Он не вдруг соображал, что значит "послабее" и что значит "покрепче", и отвечал:
"Покрепче; о да, покрепче".
"Очень покрепче?"
"Да, очень покрепче".
"Или как можно покрепче?"
"О да, как можно покрепче".
И ему наливали чай, черный как деготь, и спрашивали:
"Не крепко ли будет?"
Гуго видел, что это очень крепко, - что это совсем не то, что он хотел, но железная воля не позволяла ему сознаться.
"Нет, ничего", - отвечал он и пил свой ужасный чай; а когда удивлялись, что он, будучи немцем, может пить такой крепкий чай, то он имел мужество отвечать, что он это любит.
"Неужто вам это нравится?" - говорили ему.
"О, совершенно зверски нравится", - отвечал Гуго.
"Ведь это очень вредно".
"О, совсем не вредно".
"Право, кажется, - вы это... так..."
"Как так?"
"Ошиблись сказать".
"Ну вот еще!"
И тогда как он терпеть не мог крепкого чаю, он уверял, что "зверски" его любит - и его, один перед другим усердствуя, до того наливали этим крепким чаем, что этот так часто употребляемый в России напиток сделался мучением для Гуго; но он все крепился и все пил теин вместо чая до тех пор, пока в один прекрасный день у него сделался нервный удар.
Бедный немец провалялся без движения и без языка около недели, но при получении дара слова - первое, что прошептал, это было про железную волю.
Выздоровев, он сказал мне:
"Я доволен собою", - признался он, пожимая мою руку своею слабою рукою.
"Что же вас так радует?"
"Я себе не изменил", - сказал он, но умолчал, в чем именно заключалась радовавшая его выдержка.

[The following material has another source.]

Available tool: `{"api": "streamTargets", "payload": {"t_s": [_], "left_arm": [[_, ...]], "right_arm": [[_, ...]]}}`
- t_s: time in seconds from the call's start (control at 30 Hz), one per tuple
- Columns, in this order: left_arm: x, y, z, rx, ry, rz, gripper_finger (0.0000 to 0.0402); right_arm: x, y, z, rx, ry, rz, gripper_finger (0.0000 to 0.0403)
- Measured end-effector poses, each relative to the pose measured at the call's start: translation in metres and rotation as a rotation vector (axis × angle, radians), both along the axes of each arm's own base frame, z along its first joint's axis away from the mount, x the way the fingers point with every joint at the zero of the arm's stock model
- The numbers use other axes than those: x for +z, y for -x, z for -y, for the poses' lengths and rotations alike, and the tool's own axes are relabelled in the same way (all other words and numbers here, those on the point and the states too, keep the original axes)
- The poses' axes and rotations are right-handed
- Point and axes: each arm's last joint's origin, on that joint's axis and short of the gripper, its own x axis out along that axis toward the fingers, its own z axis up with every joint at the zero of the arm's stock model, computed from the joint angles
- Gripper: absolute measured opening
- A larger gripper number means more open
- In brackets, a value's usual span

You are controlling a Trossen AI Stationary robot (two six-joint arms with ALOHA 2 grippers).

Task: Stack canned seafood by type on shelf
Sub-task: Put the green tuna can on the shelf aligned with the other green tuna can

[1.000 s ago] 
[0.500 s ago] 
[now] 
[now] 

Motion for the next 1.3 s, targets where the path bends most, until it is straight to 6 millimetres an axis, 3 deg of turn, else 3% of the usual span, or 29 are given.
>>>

Но с этим его чайные муки кончились. Он более не пил чаю, так как чай ему с этих пор был совершенно запрещен, и для поддержки своей репутации ему оставалось только мнимо жалеть об этом лишении. Но зато вскоре же на его голову навязалась точно такая же история с французской горчицей диафан. Не могу вспомнить, но, вероятно, по такому же точно случаю, как с чаем, Гуго Карлович прослыл непомерно страстным любителем французской горчицы диафан, которую ему подавали решительно ко всякому блюду, и он, бедный, ел ее, даже намазывая прямо на хлеб, как масло, и хвалил, что это очень вкусно и зверски ему нравится.